**Task prompt:**
After finding the line with "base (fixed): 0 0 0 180" in the entries below, retype exactly each line from there through the line with "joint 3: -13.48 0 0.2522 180", including that final line.

[Source records]
::::::
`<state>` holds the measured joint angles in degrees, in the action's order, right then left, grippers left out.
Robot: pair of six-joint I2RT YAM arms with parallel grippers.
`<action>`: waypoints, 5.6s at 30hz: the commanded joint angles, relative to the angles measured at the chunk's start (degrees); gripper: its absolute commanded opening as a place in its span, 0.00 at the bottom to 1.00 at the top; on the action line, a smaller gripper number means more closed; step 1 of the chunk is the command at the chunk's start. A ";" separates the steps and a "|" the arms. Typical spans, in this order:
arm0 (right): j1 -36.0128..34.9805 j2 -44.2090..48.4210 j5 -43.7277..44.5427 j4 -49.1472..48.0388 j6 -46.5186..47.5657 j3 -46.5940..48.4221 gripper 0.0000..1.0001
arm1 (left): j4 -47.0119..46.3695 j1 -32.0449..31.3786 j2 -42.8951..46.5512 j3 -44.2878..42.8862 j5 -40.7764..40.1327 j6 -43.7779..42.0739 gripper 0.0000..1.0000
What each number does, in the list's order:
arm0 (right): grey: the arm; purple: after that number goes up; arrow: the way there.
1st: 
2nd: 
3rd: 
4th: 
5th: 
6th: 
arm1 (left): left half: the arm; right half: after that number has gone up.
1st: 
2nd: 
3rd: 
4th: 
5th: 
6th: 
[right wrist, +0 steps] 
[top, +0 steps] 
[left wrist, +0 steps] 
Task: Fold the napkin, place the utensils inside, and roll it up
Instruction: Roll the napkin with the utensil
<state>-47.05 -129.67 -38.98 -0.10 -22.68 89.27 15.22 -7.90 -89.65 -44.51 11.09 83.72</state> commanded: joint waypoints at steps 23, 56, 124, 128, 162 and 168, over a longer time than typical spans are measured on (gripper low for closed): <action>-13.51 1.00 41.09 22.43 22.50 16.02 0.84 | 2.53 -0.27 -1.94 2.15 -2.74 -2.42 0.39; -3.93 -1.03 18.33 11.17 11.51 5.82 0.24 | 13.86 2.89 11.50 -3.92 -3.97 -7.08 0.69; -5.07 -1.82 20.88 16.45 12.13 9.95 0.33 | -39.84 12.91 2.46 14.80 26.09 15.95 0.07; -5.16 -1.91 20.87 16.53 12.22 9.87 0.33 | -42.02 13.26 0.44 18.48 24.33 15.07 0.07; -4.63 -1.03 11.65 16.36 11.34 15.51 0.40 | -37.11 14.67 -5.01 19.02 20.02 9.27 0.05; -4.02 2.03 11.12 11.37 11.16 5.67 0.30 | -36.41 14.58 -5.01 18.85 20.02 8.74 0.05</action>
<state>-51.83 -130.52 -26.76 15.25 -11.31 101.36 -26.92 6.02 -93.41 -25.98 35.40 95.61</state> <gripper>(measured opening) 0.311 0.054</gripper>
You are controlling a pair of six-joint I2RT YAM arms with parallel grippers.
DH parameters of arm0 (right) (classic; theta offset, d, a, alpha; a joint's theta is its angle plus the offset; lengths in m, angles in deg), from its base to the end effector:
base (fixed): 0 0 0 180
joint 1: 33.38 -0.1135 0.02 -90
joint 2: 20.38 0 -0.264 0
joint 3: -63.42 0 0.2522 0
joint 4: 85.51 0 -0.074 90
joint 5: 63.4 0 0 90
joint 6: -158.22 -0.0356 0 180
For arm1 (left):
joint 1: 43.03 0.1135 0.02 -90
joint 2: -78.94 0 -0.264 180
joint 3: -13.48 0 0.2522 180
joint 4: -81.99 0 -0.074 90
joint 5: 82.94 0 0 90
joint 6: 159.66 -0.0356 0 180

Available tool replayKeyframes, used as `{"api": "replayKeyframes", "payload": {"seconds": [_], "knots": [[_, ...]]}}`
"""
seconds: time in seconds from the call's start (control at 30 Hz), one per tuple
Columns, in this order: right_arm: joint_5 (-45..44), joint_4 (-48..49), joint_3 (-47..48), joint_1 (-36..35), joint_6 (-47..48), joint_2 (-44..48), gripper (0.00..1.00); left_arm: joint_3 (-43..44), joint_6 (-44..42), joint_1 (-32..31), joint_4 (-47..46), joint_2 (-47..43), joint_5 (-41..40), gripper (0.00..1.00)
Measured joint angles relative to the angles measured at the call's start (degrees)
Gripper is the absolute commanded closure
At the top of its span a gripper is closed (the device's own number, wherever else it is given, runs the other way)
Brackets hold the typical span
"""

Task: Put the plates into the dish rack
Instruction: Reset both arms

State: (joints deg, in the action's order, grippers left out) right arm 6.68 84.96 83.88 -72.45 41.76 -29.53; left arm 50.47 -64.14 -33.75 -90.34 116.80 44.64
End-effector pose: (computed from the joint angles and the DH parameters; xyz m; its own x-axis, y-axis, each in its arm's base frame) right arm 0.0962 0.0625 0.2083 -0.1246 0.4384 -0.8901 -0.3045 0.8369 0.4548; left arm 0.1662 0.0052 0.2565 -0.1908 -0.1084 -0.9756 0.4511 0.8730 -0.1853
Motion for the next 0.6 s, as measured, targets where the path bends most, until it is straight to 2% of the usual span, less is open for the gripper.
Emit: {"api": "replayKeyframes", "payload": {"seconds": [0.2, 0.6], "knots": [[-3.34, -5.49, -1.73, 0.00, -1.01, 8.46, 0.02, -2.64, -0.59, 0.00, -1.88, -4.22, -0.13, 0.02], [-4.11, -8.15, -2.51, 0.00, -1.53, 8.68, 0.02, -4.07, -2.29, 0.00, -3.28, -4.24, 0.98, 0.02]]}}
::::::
**Finished exercise:**
base (fixed): 0 0 0 180
joint 1: 33.38 -0.1135 0.02 -90
joint 2: 20.38 0 -0.264 0
joint 3: -63.42 0 0.2522 0
joint 4: 85.51 0 -0.074 90
joint 5: 63.4 0 0 90
joint 6: -158.22 -0.0356 0 180
For arm1 (left):
joint 1: 43.03 0.1135 0.02 -90
joint 2: -78.94 0 -0.264 180
joint 3: -13.48 0 0.2522 180

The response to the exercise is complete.